For in vehicle navigation, I use software called Overland Navigator. Released by Spatialminds, Overland Navigator is a very simple tool that shows me where I am on a map, and has the ability to display .GPX tracks. It makes use of USGS quads and offers several different zoom levels with different scales. I really like the programs simplicity, and how easily it runs on a small touch screen.
When planning trips, I always ensure I have a compass, proper paper maps of an area, and a good plan. For digital planning, I use Google Earth to make routes, and save them as .KML files. I then use GPSBabel to convert those files into .GPX files, which I can easily display in Overland Navigator. Google Earth and GPSBabel are both free programs, and offer a very robust number of options for route planning.
In the Cruisers, I run the software on a CF-74 Panasonic Toughbook that I keep stored elsewhere in my vehicle, with a USB touch screen mounted on my windshield. I am currently working on a dedicated storage area for the Toughbook in the HZJ75 that will leave it well hidden from view, but still safe and properly vented.
Here’s what it looks like hooked up on my desk. I have it set up so the tough book runs when closed.
The touchscreen has a built in keyboard application and is very accurate. Also, it allows you to single click (by tapping once), double click (by tapping twice), and right-click (by touching and holding down for a second) which means you still have full functionality in windows. With that and the virtual keyboard (pictured below) there’s no reason to take the laptop out unless you want to.
The touchscreen I use is a Proximus 7″ USB Touch Screen Monitor.
This touch screen will bolt directly to this very affordable Arkon Windshield Mount, which I find to be very versatile. I have a few of these for different applications.
Now, the Arkon unit is technically made for 7″ tablets, but I’ve found it’s great for smart phones, my Garmin, and even eReaders. It comes with a spring loaded “hand” that holds tablets, but it will not hold the Proximus Touch Screen in that manner very well.
In order to mount the touch screen unit, simply unscrew the “hand” from the Arkon and use that same bolt directly into the back of the Proximus. It is the same thread/pitch and works very well.
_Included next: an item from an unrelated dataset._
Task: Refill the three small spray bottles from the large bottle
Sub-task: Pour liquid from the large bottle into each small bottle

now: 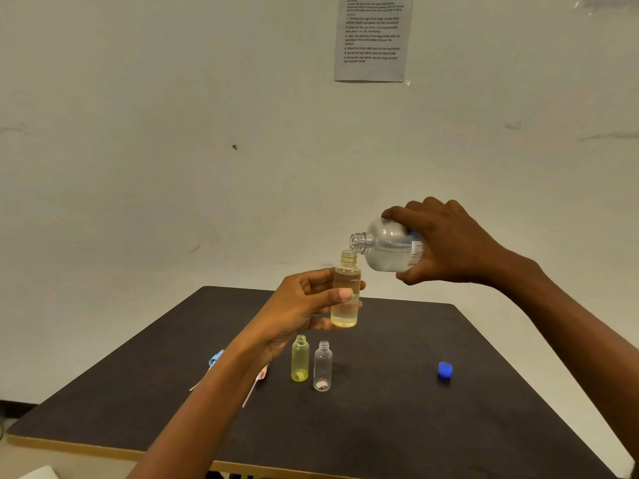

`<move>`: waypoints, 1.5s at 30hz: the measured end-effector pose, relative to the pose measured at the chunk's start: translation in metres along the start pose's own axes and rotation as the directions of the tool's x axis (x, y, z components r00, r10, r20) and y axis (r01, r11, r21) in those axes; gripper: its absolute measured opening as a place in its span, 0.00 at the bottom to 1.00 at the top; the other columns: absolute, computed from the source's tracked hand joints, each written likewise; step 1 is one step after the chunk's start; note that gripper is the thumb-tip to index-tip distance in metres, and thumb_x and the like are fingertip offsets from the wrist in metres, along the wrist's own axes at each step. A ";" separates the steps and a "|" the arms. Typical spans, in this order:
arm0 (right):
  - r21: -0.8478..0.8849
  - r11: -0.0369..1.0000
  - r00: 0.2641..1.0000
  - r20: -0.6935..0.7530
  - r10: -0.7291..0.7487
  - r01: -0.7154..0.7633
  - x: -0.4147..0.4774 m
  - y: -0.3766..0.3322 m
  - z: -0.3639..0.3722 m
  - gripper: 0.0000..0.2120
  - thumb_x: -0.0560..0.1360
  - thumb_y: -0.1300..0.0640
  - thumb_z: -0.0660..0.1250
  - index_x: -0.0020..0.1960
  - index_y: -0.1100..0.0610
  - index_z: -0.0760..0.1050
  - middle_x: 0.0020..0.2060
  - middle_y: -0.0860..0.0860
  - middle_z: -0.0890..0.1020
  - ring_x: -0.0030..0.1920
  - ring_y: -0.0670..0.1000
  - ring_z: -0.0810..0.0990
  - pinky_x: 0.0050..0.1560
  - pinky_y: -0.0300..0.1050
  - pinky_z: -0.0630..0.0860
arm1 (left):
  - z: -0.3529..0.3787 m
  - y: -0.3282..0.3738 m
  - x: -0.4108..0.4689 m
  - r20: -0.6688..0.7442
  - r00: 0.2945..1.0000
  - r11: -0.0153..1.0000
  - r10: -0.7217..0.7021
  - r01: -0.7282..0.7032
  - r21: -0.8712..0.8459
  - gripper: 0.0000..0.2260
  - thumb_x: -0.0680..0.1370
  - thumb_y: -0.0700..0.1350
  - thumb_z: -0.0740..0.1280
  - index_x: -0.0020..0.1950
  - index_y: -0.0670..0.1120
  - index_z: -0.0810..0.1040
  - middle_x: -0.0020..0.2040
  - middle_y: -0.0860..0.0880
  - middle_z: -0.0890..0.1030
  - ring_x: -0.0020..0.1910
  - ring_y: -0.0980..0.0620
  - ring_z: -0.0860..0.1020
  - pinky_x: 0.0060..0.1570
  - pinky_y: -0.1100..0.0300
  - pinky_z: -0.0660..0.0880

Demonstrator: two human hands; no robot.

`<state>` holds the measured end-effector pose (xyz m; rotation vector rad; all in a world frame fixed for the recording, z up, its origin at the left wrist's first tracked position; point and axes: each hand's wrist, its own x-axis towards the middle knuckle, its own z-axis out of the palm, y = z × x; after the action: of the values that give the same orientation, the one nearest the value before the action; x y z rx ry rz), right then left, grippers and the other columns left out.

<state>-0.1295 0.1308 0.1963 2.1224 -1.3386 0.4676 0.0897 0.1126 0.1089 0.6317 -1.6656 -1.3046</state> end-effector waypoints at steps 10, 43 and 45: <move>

Once this is on there, you can mount it on the windshield in any number of ways. Because I see a lot of washboard roads and my stuff gets pretty rattled, I chose to mount mine in such a way that the weight of the screen is distributed on the dash. This takes a lot of stress off of the windshield mount (though it could handle it, in my opinion, I just like redundancy) and keeps the screen out of the way.
I prefer the smaller touch screen to the larger screen, or even the laptop, for several reasons. In the end, it’s much less cluttered in the cab (and Sydney is a skinny gal, so there’s not too much room up front!) and the price of a decent laptop mount is about 3-4 times what this screen/windshield mount cost me. To move this to a different truck is as easy as moving a Tom-Tom GPS type unit.
At the end of the day, this screen will provide a fully functional interface with a computer without any of the peripherals or bulk in the way. It will play movies (aux input to my stereo) which will be a nice feature while we’re cruising for the lady.
After some additional thought, this set up would be ideal for running a second monitor into the backseat for DVD’s (run it as an extended desktop, for instance). Also, for a vehicle set up with driver/navigator, the navigation display could be cloned onto this monitor so the driver could see what the navigator was looking at and watch in real time as they manipulated the display.